Following the receipt of such notice and the failure of the Developer to
thereafter commence negotiating in good faith within such ten (10) working
days or to cure a failure pursuant to Section 102 within thirty (30)
calendar days, this Agreement may be terminated by the Agency.
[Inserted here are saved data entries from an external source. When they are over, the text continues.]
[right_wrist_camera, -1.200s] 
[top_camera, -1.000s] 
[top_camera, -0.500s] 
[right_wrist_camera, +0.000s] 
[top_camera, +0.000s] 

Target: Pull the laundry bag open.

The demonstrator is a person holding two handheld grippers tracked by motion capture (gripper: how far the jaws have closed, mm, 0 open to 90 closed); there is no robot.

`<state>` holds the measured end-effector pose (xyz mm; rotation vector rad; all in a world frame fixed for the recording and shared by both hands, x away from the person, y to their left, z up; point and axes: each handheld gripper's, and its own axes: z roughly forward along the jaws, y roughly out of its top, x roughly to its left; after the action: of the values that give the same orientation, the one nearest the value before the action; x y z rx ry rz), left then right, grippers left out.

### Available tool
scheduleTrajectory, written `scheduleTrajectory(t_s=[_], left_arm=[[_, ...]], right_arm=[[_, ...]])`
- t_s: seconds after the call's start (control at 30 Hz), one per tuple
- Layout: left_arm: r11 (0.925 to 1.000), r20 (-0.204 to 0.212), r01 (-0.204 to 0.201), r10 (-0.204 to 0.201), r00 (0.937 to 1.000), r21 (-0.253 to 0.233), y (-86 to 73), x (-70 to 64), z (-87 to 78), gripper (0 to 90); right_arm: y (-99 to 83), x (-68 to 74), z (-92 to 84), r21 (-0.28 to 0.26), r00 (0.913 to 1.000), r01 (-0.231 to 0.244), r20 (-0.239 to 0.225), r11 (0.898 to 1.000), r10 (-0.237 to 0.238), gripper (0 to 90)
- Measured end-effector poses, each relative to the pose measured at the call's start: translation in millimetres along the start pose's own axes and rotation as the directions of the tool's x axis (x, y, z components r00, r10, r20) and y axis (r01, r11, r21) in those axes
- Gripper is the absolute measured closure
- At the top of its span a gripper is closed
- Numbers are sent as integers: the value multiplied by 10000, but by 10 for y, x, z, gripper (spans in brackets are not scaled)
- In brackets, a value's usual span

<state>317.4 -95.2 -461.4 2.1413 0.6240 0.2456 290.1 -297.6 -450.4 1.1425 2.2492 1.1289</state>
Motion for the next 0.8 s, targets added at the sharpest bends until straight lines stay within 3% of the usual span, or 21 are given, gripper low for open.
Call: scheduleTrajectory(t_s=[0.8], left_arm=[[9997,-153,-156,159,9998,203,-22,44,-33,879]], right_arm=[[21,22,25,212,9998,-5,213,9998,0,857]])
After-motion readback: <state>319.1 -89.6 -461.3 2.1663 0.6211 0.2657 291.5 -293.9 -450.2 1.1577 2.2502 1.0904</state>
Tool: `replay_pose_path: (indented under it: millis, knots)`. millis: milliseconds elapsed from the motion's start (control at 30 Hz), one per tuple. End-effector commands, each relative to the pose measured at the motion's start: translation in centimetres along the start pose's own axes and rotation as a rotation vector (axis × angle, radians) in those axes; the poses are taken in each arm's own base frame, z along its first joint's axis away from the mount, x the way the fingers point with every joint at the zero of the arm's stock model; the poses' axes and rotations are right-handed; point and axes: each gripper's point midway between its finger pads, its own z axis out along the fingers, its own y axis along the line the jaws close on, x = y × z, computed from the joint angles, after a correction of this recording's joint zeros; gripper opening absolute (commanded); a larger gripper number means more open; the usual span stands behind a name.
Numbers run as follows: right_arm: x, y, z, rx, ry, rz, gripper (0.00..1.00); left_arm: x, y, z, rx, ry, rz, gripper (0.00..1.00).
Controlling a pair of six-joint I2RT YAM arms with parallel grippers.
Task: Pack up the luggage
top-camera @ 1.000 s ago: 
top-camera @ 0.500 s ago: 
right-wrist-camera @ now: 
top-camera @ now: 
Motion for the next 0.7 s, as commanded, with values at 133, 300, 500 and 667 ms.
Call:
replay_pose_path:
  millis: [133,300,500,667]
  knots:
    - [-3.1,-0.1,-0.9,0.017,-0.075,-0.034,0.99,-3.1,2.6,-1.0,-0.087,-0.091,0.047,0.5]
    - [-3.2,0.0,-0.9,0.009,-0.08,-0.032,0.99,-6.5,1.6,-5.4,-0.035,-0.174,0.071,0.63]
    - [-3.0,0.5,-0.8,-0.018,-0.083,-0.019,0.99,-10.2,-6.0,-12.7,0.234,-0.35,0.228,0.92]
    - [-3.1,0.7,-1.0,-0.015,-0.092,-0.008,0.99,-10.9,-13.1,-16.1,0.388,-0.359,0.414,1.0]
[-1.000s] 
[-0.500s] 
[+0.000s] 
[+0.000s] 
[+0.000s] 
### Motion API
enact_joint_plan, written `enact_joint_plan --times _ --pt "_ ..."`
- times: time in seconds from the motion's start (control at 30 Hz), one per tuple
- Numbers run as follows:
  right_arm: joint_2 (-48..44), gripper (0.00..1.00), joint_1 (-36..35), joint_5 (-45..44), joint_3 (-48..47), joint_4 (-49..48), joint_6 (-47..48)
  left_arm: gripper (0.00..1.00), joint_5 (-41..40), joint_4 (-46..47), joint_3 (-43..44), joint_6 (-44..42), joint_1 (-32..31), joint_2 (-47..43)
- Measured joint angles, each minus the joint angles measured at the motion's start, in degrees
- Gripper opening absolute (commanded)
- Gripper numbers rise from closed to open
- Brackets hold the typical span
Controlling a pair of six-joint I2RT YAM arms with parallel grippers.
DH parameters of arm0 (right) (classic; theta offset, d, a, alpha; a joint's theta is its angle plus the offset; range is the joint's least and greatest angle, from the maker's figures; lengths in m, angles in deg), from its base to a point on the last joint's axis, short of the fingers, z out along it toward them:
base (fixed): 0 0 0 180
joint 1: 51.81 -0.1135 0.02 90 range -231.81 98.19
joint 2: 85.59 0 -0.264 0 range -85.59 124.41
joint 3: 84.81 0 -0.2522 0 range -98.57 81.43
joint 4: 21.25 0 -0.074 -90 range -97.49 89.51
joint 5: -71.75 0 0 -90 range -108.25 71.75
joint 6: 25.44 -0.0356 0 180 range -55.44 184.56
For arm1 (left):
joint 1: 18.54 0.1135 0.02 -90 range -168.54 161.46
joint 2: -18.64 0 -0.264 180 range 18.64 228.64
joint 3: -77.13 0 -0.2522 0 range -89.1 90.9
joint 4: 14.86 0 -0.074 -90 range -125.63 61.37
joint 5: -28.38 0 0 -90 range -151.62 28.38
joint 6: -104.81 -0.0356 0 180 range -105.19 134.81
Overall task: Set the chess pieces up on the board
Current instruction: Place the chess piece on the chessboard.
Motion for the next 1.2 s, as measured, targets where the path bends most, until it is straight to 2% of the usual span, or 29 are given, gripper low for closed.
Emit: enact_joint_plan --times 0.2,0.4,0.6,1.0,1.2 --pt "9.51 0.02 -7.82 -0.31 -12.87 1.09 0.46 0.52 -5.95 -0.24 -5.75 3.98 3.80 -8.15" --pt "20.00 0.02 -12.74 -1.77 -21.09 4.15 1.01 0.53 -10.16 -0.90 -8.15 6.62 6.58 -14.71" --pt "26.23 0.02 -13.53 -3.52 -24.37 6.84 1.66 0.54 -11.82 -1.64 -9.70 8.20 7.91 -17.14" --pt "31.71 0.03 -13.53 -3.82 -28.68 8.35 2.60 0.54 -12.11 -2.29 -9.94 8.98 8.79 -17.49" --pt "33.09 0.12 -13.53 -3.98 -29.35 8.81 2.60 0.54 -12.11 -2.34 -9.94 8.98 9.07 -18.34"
In the
event of such termination by the Agency for a reason other than the failure
of the Developer to negotiate in good faith, the Deposit shall be returned
to the Developer and neither party shall have any further rights against or
liability to the other under this Agreement.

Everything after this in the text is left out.